TASK TO COMPLETE » Set down the listing below again, exactly as written.

DATA »
------------------------------------------------------------------------
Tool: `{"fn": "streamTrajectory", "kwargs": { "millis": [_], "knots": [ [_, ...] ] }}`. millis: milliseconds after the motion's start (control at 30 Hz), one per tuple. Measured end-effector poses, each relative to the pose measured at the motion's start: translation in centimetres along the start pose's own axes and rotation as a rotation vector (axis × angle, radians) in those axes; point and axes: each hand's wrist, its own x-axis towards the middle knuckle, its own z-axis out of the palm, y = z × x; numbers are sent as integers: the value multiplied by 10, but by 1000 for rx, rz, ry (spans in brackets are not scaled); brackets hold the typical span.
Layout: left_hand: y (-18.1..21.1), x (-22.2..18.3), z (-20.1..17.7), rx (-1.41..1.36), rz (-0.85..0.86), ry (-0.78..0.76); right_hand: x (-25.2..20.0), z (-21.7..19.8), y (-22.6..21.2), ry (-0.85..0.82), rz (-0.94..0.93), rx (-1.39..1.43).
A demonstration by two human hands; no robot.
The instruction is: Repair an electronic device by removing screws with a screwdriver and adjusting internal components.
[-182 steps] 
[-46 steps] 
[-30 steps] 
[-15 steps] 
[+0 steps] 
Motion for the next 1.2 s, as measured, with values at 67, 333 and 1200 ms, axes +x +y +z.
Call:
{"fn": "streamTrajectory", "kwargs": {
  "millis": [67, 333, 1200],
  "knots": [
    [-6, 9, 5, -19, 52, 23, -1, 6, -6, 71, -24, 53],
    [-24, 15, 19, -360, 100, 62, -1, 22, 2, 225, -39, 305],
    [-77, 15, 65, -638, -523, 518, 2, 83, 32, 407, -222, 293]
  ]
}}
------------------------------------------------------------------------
RESPONSE TO THE EXERCISE »
Tool: `{"fn": "streamTrajectory", "kwargs": { "millis": [_], "knots": [ [_, ...] ] }}`. millis: milliseconds after the motion's start (control at 30 Hz), one per tuple. Measured end-effector poses, each relative to the pose measured at the motion's start: translation in centimetres along the start pose's own axes and rotation as a rotation vector (axis × angle, radians) in those axes; point and axes: each hand's wrist, its own x-axis towards the middle knuckle, its own z-axis out of the palm, y = z × x; numbers are sent as integers: the value multiplied by 10, but by 1000 for rx, rz, ry (spans in brackets are not scaled); brackets hold the typical span.
Layout: left_hand: y (-18.1..21.1), x (-22.2..18.3), z (-20.1..17.7), rx (-1.41..1.36), rz (-0.85..0.86), ry (-0.78..0.76); right_hand: x (-25.2..20.0), z (-21.7..19.8), y (-22.6..21.2), ry (-0.85..0.82), rz (-0.94..0.93), rx (-1.39..1.43).
A demonstration by two human hands; no robot.
The instruction is: Repair an electronic device by removing screws with a screwdriver and adjusting internal components.
[-182 steps] 
[-46 steps] 
[-30 steps] 
[-15 steps] 
[+0 steps] 
Motion for the next 1.2 s, as measured, with values at 67, 333 and 1200 ms, axes +x +y +z.
Call:
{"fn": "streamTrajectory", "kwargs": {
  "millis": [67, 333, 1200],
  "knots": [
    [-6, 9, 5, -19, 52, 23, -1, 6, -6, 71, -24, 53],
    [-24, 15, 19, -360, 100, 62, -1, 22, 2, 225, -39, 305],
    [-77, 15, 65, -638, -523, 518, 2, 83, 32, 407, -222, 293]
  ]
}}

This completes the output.